A lot of people just learning about streaming systems don't come in with useful intuitions about when they can and can't use that approach, or even that it's an option. We're hoping to build up to some documentation that can help new people learn what their options are, and when to use each one.
Kafka Streams, by default, uses either RocksDB or an in-memory system for the join buffer, which is fine but completely devours your RAM, and so I have been writing something more tuned for our work that actually uses Postgres as the state store.
It works, but optimizing JOINs is almost as much of an art as it is a science. Trying to optimize caches and predict stuff so you can minimize the cost of latency ends up being a lot of “guess and check” work, particularly if you want to keep memory usage reasonable.
Streaming joins are so hard, that they're an anti pattern. If you're using external storage to make it work, then your architecture has probably gone really wrong or you're using streams for something that you shouldn't.
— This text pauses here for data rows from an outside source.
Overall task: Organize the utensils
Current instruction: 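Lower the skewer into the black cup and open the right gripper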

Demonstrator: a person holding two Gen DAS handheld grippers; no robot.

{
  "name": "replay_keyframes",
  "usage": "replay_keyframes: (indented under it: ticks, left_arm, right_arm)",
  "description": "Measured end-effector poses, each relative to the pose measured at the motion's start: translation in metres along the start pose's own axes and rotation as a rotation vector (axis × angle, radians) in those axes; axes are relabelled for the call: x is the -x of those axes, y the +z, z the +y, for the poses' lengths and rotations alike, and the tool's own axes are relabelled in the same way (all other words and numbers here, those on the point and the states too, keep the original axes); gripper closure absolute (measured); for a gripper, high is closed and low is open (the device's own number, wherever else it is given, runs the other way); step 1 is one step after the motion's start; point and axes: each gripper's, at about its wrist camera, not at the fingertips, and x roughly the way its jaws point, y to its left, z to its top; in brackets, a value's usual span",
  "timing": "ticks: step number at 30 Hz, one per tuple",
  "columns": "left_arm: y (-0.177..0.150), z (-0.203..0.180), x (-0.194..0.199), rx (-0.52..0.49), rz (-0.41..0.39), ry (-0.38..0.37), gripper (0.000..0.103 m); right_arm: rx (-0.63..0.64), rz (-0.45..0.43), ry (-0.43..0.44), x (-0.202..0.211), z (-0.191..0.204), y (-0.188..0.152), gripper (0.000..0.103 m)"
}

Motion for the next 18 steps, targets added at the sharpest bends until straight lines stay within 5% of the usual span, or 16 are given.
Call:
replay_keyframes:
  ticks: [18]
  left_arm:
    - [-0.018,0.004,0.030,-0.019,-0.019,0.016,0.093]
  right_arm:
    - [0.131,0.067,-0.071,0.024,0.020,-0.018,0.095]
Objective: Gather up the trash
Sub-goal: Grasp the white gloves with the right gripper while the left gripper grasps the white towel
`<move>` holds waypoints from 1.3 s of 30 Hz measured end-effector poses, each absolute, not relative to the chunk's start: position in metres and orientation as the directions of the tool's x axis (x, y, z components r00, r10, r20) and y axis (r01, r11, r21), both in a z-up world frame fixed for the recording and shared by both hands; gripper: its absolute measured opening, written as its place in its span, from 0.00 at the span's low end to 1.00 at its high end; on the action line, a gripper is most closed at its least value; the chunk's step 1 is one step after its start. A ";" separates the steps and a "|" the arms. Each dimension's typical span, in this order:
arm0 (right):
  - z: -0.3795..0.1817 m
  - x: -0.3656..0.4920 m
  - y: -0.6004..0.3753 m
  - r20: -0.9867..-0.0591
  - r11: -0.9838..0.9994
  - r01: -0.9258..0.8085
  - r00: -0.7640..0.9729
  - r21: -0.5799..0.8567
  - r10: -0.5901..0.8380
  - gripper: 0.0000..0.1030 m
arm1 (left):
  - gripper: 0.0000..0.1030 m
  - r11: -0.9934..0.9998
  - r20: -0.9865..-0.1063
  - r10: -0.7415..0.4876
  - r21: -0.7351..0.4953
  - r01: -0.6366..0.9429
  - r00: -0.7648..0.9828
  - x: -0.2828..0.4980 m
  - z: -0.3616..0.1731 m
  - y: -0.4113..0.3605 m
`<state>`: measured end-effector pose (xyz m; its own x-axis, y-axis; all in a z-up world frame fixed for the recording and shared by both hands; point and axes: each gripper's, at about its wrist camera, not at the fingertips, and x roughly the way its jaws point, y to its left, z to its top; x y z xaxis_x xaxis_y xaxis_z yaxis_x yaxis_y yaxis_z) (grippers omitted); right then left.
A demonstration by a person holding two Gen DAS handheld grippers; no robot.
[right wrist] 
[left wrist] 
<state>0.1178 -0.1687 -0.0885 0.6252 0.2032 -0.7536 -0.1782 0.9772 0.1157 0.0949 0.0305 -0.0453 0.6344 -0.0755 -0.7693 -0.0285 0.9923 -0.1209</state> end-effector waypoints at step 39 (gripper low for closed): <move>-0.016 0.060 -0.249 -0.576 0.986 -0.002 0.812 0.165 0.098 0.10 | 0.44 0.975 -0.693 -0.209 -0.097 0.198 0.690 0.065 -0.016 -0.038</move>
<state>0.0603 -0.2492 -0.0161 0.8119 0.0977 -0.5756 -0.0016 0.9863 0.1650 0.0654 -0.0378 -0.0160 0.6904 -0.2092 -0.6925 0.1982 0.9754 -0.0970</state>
I view batch tables as simply a given state of some set of streams at a point in time. Running the same query against "batch" tables at different points in time yields different results (assuming the table is churning over time).
I don't really see the difference between tables & streams. Data in tables changes over time too. You can model a stream as a table with any degree of fidelity you desire. In fact, I believe this could be considered a common approach for implementing streaming abstractions.
At best, it is a trick to be applied in very specific circumstances.